<Controversial opinion> Computer scientist and mathematicians love lisp/scheme, everyone else hates it. The problem is that the syntax, concepts etc are so different that you really have to learn the language to make even small changes. Just reading prefix notation takes quite a bit of adjustment. When I was using emacs doom every time I changed my config felt like stabbing in the dark (hence I moved away). In contrast I could make lua changes (without any prior lua knowledge) without any problems.

I don't want to learn a new language just to configure my editor.

So by choosing scheme they essentially say this is an editor for computer scientists only. </controversial opinion>

Lisps make great configuration languages because of how dynamic they are. It's like Javascript on steroids. Redefine core symbols. Modify a syntax form and reevaluate all of your code so that it does one thing in one environment and something else in a different one. When building large software in a team this can be a big drag; learning some weird syntax form that a coworker merged in that you didn't review can be a headache and when everyone makes their own design patterns, the codebase becomes a mess.

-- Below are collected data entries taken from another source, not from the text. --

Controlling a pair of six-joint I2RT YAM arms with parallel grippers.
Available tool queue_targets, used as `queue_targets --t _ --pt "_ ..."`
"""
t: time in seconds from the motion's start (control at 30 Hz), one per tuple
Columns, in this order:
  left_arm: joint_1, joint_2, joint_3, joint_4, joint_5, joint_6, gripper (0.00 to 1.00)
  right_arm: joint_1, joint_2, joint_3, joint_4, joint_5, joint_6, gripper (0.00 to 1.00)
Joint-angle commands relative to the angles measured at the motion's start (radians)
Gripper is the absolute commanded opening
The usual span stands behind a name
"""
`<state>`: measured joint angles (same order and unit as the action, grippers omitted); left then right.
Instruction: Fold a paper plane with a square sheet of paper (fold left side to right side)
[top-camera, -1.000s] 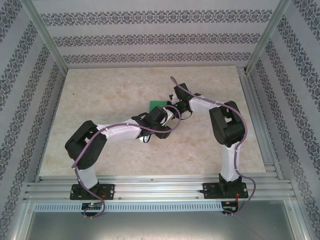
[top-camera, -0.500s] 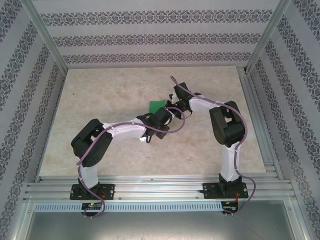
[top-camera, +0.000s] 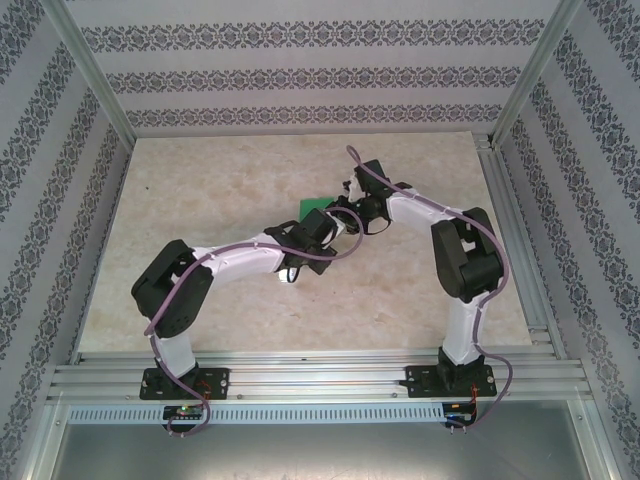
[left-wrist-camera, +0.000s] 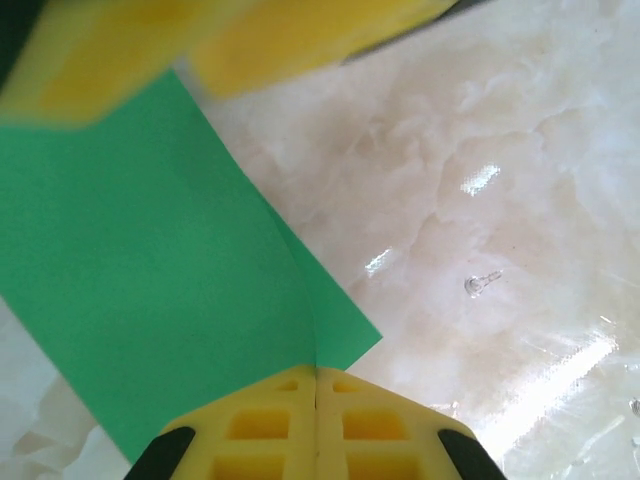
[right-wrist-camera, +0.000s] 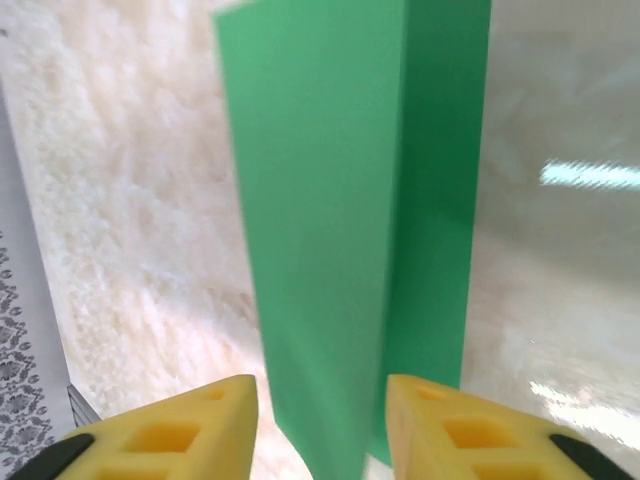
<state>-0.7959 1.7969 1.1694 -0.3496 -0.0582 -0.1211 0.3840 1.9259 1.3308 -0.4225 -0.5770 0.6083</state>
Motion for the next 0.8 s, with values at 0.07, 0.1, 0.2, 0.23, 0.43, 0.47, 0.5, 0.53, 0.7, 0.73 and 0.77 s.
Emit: queue_targets --t 0.07,0.1,0.2,0.23,0.43,0.47,0.5,0.53,0.7,0.73,0.77 --pt "0.071 -0.064 -0.047 0.035 0.149 -0.046 0.01 -0.065 -0.138 -0.094 0.057 0.013 -0.044 0.45" --pt "0.083 -0.068 -0.053 0.041 0.170 -0.052 0.01 -0.073 -0.149 -0.113 0.064 0.010 -0.049 0.44" --pt "0.120 -0.071 -0.066 0.062 0.225 -0.061 0.03 -0.074 -0.164 -0.175 0.100 0.004 -0.048 0.31" --pt "0.132 -0.071 -0.071 0.068 0.245 -0.061 0.03 -0.070 -0.163 -0.196 0.120 -0.005 -0.041 0.26" --pt "0.183 -0.057 -0.070 0.079 0.324 -0.060 0.04 -0.002 -0.124 -0.275 0.218 -0.018 0.008 0.09" --pt "0.188 -0.054 -0.070 0.080 0.327 -0.059 0.05 0.007 -0.118 -0.279 0.225 -0.014 0.014 0.08" --pt "0.195 -0.050 -0.068 0.083 0.333 -0.058 0.05 0.018 -0.111 -0.286 0.236 -0.015 0.021 0.08" --pt "0.202 -0.047 -0.066 0.084 0.336 -0.060 0.05 0.029 -0.103 -0.292 0.247 -0.017 0.029 0.07" --pt "0.220 -0.025 -0.045 0.077 0.352 -0.055 0.05 0.070 -0.066 -0.296 0.269 -0.015 0.047 0.06" --pt "0.223 -0.022 -0.042 0.077 0.352 -0.053 0.05 0.076 -0.057 -0.294 0.270 -0.012 0.047 0.06" --pt "0.225 -0.017 -0.038 0.074 0.351 -0.051 0.05 0.080 -0.050 -0.293 0.269 -0.011 0.051 0.06"
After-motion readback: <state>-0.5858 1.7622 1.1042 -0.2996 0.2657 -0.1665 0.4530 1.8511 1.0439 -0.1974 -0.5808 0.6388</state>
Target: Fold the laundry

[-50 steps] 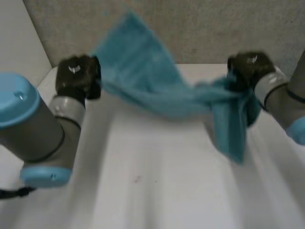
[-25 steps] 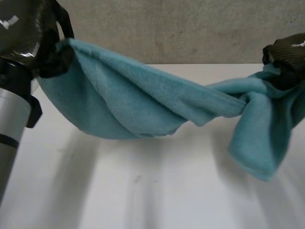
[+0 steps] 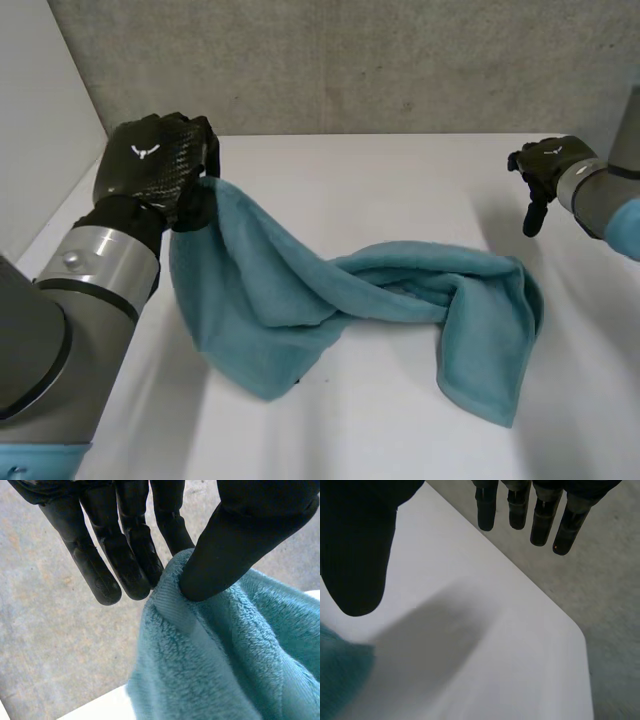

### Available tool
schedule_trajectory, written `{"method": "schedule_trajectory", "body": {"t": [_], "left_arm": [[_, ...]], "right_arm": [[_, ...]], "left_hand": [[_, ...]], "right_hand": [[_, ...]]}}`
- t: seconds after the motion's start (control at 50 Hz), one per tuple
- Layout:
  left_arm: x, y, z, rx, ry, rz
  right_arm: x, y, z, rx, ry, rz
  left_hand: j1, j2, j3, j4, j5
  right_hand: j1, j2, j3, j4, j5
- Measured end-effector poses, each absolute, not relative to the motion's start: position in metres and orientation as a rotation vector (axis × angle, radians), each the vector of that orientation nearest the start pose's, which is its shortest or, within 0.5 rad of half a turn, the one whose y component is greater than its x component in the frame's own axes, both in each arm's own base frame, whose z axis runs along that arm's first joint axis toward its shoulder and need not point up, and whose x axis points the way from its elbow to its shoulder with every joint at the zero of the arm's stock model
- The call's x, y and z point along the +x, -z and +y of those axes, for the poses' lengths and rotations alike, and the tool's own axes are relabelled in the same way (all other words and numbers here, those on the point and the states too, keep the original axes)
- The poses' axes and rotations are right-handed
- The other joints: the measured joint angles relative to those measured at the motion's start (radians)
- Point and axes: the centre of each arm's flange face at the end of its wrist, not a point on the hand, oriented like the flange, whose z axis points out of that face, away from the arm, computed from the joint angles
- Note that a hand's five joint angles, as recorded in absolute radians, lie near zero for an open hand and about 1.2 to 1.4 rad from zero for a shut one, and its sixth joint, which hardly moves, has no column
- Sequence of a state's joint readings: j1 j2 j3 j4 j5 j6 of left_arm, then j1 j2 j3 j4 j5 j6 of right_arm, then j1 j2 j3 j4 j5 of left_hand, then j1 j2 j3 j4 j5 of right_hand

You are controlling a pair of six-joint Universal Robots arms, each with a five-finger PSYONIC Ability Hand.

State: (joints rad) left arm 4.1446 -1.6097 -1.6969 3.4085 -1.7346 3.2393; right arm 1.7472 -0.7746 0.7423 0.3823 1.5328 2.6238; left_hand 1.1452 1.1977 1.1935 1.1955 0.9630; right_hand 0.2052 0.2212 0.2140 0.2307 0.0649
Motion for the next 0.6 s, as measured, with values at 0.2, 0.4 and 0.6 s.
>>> {"method": "schedule_trajectory", "body": {"t": [0.2, 0.4, 0.6], "left_arm": [[-0.273, -0.302, -0.212, 0.521, 2.561, 2.16], [-0.28, -0.356, -0.197, 0.496, 2.772, 2.007], [-0.283, -0.395, -0.172, 0.504, 2.917, 1.913]], "right_arm": [[0.221, -0.246, -0.391, -0.884, 1.954, 2.506], [0.235, -0.282, -0.32, -0.732, 1.879, 2.258], [0.245, -0.264, -0.262, -0.512, 1.502, 2.084]], "left_hand": [[0.0, 0.0, 0.0, 0.0, 0.0], [0.0, 0.0, 0.0, 0.0, 0.0], [0.0, 0.0, 0.0, 0.0, 0.0]], "right_hand": [[0.0, 0.0, 0.0, 0.0, -0.001], [0.0, 0.0, 0.0, 0.0, -0.001], [0.113, 0.142, 0.159, 0.141, 0.124]]}}
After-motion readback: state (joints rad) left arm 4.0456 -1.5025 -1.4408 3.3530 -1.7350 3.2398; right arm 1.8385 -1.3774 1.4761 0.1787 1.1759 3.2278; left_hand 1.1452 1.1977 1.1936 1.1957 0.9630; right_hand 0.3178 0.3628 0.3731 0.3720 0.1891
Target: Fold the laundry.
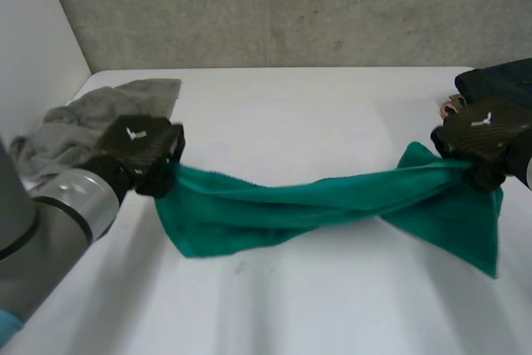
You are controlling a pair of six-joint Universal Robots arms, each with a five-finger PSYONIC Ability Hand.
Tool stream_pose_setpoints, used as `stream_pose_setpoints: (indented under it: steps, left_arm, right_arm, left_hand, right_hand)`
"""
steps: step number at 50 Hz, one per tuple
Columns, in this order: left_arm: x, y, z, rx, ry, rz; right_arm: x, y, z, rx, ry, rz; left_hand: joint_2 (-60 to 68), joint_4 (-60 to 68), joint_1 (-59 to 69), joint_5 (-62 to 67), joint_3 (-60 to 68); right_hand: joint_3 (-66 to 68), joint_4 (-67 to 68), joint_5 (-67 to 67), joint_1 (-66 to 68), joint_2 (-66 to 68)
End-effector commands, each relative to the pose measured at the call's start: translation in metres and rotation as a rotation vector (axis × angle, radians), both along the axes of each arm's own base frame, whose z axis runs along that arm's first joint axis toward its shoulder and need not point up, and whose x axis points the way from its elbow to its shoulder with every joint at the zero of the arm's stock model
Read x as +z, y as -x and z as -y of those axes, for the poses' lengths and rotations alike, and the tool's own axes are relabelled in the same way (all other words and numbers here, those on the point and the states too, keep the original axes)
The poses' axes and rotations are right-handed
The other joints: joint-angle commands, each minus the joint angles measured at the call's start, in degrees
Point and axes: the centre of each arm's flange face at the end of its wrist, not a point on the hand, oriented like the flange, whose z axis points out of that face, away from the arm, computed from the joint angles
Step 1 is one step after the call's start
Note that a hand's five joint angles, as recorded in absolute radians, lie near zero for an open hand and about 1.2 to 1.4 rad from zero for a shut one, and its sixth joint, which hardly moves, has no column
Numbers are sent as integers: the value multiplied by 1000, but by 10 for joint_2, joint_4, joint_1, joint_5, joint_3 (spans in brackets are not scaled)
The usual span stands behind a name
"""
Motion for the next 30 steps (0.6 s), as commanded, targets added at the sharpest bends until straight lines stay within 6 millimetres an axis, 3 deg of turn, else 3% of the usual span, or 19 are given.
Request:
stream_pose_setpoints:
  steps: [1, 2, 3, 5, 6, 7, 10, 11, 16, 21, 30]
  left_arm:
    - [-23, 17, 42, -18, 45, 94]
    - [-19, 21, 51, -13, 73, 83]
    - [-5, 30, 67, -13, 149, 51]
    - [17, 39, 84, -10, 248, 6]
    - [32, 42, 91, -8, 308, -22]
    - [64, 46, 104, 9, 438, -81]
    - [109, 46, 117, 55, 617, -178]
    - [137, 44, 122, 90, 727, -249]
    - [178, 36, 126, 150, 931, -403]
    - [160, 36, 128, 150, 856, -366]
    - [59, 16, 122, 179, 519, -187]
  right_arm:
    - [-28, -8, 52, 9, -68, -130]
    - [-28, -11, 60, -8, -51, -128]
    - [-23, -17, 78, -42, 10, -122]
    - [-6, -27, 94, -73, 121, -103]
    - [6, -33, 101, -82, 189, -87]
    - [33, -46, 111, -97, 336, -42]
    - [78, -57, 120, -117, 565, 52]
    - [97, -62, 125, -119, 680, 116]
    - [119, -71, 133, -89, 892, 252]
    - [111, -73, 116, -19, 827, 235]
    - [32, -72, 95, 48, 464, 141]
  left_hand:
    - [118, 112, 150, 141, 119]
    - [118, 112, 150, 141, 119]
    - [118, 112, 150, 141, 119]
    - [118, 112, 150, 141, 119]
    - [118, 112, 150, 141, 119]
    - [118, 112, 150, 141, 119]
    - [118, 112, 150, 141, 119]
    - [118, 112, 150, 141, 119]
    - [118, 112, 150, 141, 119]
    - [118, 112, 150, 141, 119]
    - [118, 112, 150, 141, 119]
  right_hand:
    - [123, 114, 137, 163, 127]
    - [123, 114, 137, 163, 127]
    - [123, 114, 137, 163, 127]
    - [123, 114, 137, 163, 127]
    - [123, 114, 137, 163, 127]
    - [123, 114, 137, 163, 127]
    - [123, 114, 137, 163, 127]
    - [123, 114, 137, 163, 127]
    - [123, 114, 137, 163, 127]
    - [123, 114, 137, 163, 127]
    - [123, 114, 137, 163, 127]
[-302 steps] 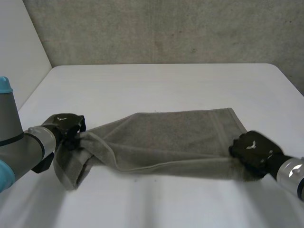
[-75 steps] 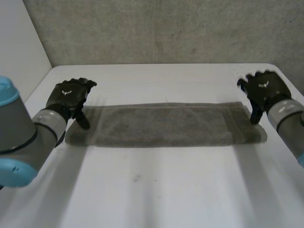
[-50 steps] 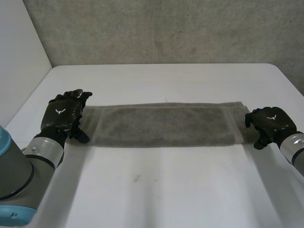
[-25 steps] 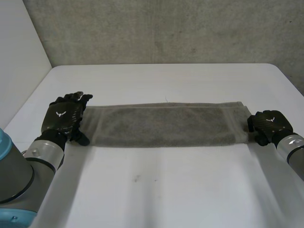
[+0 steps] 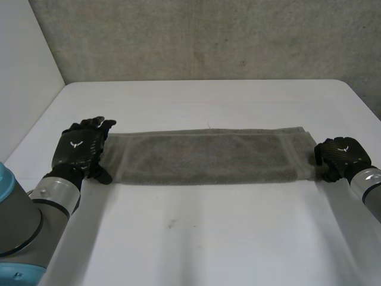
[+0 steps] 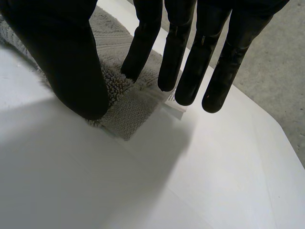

But when you're just configuring software this heavily dynamic nature becomes a strength. I just need to build the abstractions in my config that I need, nobody else. It's easy to poke around in and spend a few minutes writing and iterating on code to get the config I want.

I agree that the prefix notation and the soup of parentheses give it a higher learning curve than something like Lua which is easily understandable if you have experience in pretty much any modern programming language. But it's not the mathematical/computational purity that makes Lisps appealing, it's their highly dynamic nature.